The NIPC was chartered as the national center for gathering information on threats, evaluating cyberattack risks, facilitating government responses to computer-based incidents, coordinating corporate countermeasures and monitoring recovery after an infrastructure attack.

Three years have passed. There is now overwhelming evidence that our enemies are counting on information warfare as the most expedient way to inflict damage on the U.S. Our military command and control systems, power generation, telecommunications, transportation and energy supplies continue to be vulnerable to information-induced failures.

So, how well is the NIPC guarding the national infrastructure? How good is the assumption that your firm's computer systems will be guarded against major disruptions? How well can you count on your federal sentries to allow you to relax?

The FBI, following its traditions, has treated information warfare as a form of criminal activity in which a perpetrator must be caught, indicted, then brought to trial. Most of its activity to date has been tactical, chasing individual incidents, such as complaints about denial-of-service attacks.

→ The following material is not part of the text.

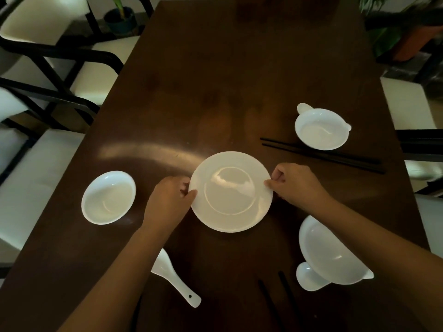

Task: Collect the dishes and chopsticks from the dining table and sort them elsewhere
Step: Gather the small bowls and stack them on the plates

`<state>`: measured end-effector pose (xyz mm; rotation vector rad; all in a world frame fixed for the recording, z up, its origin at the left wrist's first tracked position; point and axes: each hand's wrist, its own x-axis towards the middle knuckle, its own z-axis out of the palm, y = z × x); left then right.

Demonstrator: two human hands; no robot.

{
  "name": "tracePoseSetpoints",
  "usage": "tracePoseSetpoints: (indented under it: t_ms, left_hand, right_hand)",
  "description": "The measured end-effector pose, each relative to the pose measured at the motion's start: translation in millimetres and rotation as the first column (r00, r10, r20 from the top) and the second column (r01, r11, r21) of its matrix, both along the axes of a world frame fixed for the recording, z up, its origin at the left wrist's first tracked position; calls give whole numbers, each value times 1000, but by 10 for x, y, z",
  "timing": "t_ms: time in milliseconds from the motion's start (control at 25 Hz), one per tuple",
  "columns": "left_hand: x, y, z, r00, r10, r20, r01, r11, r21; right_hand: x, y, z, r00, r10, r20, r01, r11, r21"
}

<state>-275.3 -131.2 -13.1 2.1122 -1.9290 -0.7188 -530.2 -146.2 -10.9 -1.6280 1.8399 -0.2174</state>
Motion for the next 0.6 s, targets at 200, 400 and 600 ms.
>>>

The NIPC isn't yet capable of analyzing warning signs, assessing vulnerabilities and issuing advance warnings of pending attacks. It hasn't established information-sharing links with most government agencies and the private sector, as it was chartered to do. The NIPC's roles and responsibilities haven't been adequately defined and are still subject to bureaucratic disputes that have resulted in poor cooperation.

For instance, the Federal CIO Council directs government agencies to report security incidents to the General Services Administration, not the NIPC. The Secret Service isn't cooperating with the NIPC. The NIPC doesn't have access to essential industry data such as the identification of critical systems components, known systems vulnerabilities and the mapping of respective interdependencies.

Though the president established 2003 as the goal for putting all protective missions in operation, the NIPC doesn't have a schedule of priorities, milestones and program performance measures. Why? Largely because it's unclear who's directing its mission. Is it the National Security Council, the Treasury Department, the FBI director or the Department of Criminal Investigation at the Justice Department?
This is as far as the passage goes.